What is being asked: Retype all of the lines below with no changes.

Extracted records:
▬▬▬▬▬▬

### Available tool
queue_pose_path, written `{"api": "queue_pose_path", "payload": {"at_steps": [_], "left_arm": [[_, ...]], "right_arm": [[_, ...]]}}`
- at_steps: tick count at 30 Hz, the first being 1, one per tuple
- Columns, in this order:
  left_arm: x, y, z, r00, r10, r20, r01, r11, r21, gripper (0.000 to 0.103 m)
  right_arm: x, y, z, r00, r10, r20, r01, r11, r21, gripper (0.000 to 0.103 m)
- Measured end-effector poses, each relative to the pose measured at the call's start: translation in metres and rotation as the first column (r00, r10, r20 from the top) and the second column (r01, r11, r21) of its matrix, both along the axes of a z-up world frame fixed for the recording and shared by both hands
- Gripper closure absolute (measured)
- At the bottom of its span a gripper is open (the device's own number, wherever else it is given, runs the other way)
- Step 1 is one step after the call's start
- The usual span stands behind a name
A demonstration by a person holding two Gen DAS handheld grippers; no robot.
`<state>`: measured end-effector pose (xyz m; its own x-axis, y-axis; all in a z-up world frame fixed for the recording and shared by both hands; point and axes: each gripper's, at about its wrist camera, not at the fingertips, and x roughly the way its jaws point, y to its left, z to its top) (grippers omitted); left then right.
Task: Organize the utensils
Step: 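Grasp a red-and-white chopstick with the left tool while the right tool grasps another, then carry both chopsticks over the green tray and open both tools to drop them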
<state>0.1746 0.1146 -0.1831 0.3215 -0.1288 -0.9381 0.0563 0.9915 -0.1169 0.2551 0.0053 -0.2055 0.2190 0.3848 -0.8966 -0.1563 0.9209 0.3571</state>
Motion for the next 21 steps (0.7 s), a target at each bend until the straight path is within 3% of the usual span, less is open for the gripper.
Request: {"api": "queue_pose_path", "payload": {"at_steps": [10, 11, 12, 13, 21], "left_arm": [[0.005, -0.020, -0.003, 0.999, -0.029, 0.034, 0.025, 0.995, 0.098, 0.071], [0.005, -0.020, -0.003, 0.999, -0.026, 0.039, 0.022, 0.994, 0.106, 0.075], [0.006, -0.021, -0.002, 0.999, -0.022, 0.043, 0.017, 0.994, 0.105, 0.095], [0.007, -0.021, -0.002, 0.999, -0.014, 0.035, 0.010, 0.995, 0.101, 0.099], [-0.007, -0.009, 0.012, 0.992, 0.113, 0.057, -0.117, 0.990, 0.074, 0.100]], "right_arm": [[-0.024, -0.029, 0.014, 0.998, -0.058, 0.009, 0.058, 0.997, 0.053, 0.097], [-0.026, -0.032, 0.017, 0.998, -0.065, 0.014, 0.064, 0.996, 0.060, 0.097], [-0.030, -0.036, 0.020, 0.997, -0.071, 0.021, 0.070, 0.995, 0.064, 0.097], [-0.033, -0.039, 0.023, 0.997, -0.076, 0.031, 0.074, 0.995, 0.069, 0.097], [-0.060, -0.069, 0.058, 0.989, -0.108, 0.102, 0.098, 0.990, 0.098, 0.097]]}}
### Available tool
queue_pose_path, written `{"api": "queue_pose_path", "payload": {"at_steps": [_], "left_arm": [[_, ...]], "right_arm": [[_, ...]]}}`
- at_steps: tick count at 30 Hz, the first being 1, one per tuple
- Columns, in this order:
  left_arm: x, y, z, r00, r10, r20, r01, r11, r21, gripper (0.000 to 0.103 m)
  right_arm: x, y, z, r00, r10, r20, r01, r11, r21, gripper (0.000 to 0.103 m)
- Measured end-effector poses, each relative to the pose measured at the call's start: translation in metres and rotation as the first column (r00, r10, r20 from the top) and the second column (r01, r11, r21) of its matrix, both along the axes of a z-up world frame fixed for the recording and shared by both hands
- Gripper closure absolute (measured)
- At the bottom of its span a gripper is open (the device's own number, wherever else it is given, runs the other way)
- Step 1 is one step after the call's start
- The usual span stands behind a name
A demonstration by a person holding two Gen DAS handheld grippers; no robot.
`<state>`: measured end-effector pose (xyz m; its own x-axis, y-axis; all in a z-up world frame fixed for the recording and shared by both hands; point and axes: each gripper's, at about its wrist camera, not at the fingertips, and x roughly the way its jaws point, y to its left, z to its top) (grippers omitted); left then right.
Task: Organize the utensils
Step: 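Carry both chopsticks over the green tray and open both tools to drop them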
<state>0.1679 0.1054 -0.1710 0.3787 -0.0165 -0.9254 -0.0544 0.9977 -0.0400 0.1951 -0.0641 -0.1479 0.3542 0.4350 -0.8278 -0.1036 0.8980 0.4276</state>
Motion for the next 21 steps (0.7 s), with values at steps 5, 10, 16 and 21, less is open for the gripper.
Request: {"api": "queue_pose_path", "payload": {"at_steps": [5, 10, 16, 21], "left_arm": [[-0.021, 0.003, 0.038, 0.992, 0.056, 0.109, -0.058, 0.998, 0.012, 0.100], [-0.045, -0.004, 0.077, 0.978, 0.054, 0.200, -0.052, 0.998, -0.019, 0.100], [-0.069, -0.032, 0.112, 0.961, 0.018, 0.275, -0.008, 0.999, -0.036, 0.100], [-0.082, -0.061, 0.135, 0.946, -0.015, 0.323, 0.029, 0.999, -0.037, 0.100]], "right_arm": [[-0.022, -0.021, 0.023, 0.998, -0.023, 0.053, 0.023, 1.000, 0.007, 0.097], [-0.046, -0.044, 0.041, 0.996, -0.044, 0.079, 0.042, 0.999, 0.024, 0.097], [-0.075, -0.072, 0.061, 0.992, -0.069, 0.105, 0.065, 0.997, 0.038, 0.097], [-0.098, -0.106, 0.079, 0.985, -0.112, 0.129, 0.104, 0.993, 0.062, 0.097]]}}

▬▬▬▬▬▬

Answer area:
### Available tool
queue_pose_path, written `{"api": "queue_pose_path", "payload": {"at_steps": [_], "left_arm": [[_, ...]], "right_arm": [[_, ...]]}}`
- at_steps: tick count at 30 Hz, the first being 1, one per tuple
- Columns, in this order:
  left_arm: x, y, z, r00, r10, r20, r01, r11, r21, gripper (0.000 to 0.103 m)
  right_arm: x, y, z, r00, r10, r20, r01, r11, r21, gripper (0.000 to 0.103 m)
- Measured end-effector poses, each relative to the pose measured at the call's start: translation in metres and rotation as the first column (r00, r10, r20 from the top) and the second column (r01, r11, r21) of its matrix, both along the axes of a z-up world frame fixed for the recording and shared by both hands
- Gripper closure absolute (measured)
- At the bottom of its span a gripper is open (the device's own number, wherever else it is given, runs the other way)
- Step 1 is one step after the call's start
- The usual span stands behind a name
A demonstration by a person holding two Gen DAS handheld grippers; no robot.
`<state>`: measured end-effector pose (xyz m; its own x-axis, y-axis; all in a z-up world frame fixed for the recording and shared by both hands; point and axes: each gripper's, at about its wrist camera, not at the fingertips, and x roughly the way its jaws point, y to its left, z to its top) (grippers omitted); left then right.
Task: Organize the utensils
Step: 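Grasp a red-and-white chopstick with the left tool while the right tool grasps another, then carry both chopsticks over the green tray and open both tools to drop them
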<state>0.1746 0.1146 -0.1831 0.3215 -0.1288 -0.9381 0.0563 0.9915 -0.1169 0.2551 0.0053 -0.2055 0.2190 0.3848 -0.8966 -0.1563 0.9209 0.3571</state>
Motion for the next 21 steps (0.7 s), a target at each bend until the straight path is within 3% of the usual span, less is open for the gripper.
Request: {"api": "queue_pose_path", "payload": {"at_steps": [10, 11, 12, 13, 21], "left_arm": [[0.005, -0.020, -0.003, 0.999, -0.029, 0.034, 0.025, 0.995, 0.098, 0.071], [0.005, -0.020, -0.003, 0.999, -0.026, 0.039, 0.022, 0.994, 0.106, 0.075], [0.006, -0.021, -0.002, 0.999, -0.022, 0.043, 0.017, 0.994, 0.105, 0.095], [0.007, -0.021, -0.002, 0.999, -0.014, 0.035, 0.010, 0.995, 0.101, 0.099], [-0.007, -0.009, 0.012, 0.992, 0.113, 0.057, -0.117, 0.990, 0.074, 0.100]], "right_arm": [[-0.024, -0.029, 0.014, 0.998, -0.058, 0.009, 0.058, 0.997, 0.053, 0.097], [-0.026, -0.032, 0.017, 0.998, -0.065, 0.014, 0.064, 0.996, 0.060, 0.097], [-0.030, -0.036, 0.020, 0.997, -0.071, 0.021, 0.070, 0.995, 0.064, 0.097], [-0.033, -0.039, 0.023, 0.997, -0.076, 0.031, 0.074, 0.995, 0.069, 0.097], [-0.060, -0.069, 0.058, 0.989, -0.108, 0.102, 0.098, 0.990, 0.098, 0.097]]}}
### Available tool
queue_pose_path, written `{"api": "queue_pose_path", "payload": {"at_steps": [_], "left_arm": [[_, ...]], "right_arm": [[_, ...]]}}`
- at_steps: tick count at 30 Hz, the first being 1, one per tuple
- Columns, in this order:
  left_arm: x, y, z, r00, r10, r20, r01, r11, r21, gripper (0.000 to 0.103 m)
  right_arm: x, y, z, r00, r10, r20, r01, r11, r21, gripper (0.000 to 0.103 m)
- Measured end-effector poses, each relative to the pose measured at the call's start: translation in metres and rotation as the first column (r00, r10, r20 from the top) and the second column (r01, r11, r21) of its matrix, both along the axes of a z-up world frame fixed for the recording and shared by both hands
- Gripper closure absolute (measured)
- At the bottom of its span a gripper is open (the device's own number, wherever else it is given, runs the other way)
- Step 1 is one step after the call's start
- The usual span stands behind a name
A demonstration by a person holding two Gen DAS handheld grippers; no robot.
`<state>`: measured end-effector pose (xyz m; its own x-axis, y-axis; all in a z-up world frame fixed for the recording and shared by both hands; point and axes: each gripper's, at about its wrist camera, not at the fingertips, and x roughly the way its jaws point, y to its left, z to its top) (grippers omitted); left then right.
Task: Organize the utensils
Step: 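Carry both chopsticks over the green tray and open both tools to drop them
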<state>0.1679 0.1054 -0.1710 0.3787 -0.0165 -0.9254 -0.0544 0.9977 -0.0400 0.1951 -0.0641 -0.1479 0.3542 0.4350 -0.8278 -0.1036 0.8980 0.4276</state>
Motion for the next 21 steps (0.7 s), with values at steps 5, 10, 16 and 21, less is open for the gripper.
Request: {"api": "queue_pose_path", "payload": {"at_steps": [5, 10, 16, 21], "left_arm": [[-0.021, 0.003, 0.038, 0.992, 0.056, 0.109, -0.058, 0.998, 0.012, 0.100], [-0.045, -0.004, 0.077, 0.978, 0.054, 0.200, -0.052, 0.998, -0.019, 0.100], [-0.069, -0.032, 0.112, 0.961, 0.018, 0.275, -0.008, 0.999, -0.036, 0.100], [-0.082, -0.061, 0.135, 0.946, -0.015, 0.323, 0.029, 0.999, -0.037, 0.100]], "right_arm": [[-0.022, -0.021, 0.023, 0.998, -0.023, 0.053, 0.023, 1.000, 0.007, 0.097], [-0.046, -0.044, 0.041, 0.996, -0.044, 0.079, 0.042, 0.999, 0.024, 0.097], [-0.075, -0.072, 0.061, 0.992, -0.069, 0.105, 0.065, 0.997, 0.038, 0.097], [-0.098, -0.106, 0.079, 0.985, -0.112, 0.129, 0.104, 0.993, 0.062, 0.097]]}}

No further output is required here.